Step 4: Assemble the Frame
As you fine tune each tenon to fit a specific mortise label them as shown in these photos. When assembling, glue and clamp up the two sides first. When dry, glue and clamp the front and back frame rails to the sides to complete the tower skeleton.
Step 5: Add the Platform Support Rails
Pocket hole joinery makes this part of the assembly fast and simple. If you don't own a pocket hole jig but want to add one to your workshop, the Kreg pocket hole system is the brand I've used to build several pieces of furniture that are featured in my collection of Instructables.
How to add the platform supports:
- Measure up 19" from the bottom of each side leg.
- Screw a rail to each side leg
- Take two pre-cut spacers and clamp them below the top support rail
- Screw the second rail in place
- Reposition the spacers
- Screw the third rail in place
- Repeat the entire process for the other side of the tower
Step 6: Building the Tower Platform
Building the tower platform requires cutting 3 pieces of material from the 1" x 6" to equal length and gluing them together. This sequence of photos shows the clamping technique I used.

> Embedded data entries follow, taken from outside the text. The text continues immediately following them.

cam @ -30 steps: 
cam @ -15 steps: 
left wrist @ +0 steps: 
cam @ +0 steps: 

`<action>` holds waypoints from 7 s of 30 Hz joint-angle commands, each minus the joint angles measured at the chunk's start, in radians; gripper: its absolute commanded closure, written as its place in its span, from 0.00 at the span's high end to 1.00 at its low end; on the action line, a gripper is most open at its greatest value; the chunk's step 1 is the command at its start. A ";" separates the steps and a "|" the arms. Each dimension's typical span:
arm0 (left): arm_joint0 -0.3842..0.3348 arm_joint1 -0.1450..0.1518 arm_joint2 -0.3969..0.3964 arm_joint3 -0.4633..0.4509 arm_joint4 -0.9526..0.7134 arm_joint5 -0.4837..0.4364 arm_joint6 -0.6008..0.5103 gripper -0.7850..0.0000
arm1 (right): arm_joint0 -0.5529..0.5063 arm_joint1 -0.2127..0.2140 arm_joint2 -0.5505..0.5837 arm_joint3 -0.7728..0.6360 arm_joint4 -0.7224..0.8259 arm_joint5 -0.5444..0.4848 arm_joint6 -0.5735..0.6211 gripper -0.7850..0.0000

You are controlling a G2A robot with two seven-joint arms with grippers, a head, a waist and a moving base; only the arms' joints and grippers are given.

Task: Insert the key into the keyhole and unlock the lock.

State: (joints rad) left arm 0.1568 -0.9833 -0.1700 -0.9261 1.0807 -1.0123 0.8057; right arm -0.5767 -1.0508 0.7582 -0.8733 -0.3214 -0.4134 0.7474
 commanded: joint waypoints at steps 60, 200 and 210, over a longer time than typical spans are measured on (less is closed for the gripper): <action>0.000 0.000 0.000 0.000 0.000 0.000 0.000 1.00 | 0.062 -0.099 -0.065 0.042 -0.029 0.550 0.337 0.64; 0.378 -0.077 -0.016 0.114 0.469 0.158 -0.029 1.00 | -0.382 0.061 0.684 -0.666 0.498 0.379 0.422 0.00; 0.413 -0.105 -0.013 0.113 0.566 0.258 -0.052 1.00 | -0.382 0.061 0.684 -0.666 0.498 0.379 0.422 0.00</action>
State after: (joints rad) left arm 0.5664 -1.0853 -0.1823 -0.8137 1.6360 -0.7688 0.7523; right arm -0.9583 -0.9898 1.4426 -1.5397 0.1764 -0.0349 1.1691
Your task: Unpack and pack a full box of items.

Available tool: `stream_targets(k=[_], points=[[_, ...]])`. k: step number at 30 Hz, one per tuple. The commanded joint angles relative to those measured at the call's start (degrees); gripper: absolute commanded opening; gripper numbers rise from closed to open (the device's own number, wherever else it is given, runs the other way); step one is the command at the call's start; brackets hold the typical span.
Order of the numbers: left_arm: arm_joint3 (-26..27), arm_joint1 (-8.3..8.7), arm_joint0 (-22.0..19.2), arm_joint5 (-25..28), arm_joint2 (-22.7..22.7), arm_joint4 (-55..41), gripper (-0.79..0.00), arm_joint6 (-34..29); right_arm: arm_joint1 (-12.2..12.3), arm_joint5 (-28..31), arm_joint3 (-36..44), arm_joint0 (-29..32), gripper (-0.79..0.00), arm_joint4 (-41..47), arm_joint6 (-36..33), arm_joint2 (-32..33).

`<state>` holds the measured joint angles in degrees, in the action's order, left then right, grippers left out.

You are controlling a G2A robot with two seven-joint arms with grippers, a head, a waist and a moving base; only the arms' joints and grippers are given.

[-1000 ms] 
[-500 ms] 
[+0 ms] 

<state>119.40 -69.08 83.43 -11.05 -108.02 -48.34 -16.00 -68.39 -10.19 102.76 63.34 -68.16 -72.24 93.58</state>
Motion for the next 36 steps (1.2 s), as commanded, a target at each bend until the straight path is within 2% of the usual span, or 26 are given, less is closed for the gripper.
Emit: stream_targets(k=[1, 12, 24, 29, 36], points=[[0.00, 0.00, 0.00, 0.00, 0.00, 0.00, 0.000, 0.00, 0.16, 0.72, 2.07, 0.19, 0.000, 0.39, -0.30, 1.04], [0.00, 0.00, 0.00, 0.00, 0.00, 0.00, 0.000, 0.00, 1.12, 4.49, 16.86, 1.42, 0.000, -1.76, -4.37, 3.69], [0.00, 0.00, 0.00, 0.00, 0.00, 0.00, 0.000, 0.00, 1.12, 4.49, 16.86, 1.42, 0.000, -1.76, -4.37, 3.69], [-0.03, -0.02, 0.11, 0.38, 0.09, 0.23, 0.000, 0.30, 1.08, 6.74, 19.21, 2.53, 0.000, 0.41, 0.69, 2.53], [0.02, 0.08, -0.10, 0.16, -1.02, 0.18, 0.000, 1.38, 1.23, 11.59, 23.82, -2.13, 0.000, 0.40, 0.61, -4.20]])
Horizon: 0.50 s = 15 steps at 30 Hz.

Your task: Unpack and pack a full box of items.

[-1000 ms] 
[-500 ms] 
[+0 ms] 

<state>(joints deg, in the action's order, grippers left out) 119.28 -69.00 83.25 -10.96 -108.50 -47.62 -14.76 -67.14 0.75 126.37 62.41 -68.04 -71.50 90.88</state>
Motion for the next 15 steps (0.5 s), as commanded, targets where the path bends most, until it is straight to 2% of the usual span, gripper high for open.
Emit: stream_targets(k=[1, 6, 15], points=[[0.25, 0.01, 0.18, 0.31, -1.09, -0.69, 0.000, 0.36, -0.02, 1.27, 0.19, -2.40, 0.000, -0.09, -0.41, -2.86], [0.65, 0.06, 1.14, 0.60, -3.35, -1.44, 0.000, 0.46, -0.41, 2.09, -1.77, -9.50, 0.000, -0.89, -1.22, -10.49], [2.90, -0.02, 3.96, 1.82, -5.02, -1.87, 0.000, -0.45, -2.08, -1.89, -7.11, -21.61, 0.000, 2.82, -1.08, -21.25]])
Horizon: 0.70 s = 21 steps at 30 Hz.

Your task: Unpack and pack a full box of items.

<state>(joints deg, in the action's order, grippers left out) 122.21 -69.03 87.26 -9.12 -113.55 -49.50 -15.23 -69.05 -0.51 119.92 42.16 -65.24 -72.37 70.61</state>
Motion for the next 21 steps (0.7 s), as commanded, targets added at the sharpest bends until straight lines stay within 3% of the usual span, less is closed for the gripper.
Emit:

- First use wood cauls as shown in photo #1 to level up the boards. Wrapping the cauls with wax paper or adding strips of shipping tape to the cauls will keep the glue squeeze out from sticking to them. Clamp as tight as possible.
- Next, as seen in multiple photos, clamp small wood blocks at the ends of the joined boards to make sure the ends also are in alignment.
- Photos two thru five show how the clamps are secured to the work piece. I used two bar clamps spaced roughly 5" apart. Again, clamp as tight as possible. Seeing some glue squeeze out is a good sign. Wait until the glue sets up before scraping away the excess with a putty knife.
- Photo six is a view of the clamps from underneath the platform.
- Photo seven shows the finished platform with the edges trimmed out with 3/4" pine.
- Photo eight show two rails added to the bottom of the platform to lock it in position in the learning tower.
- Photo nine shows an additional piece of 1" x 6" that will be used to close off the back of the tower for additional child safety. Multiple project photos show two guide brackets, attached to the sides of the tower, that hold this piece in position and allow for easily sliding it in place when a child is in the tower.
Step 7: Paint or Use a Stain and Sealer to Complete the Project
Once completed the learning tower can be stained or painted. One very important consideration is that, if you build your learning tower out of pine, you will need to apply a pre-stain wood conditioner prior to finishing. This is because pine often absorbs stain unevenly producing a blotchy appearance if the wood is not prepped properly. I chose to finish my project with a combination Danish oil and stain made by Watco.
When finished, this project will provide a great deal of satisfaction (and pride) when you see you child or grandchild standing in his learning tower for the first time. You will have built a very functional piece of children's furniture using techniques that will serve you well as you move on to future furniture making projects.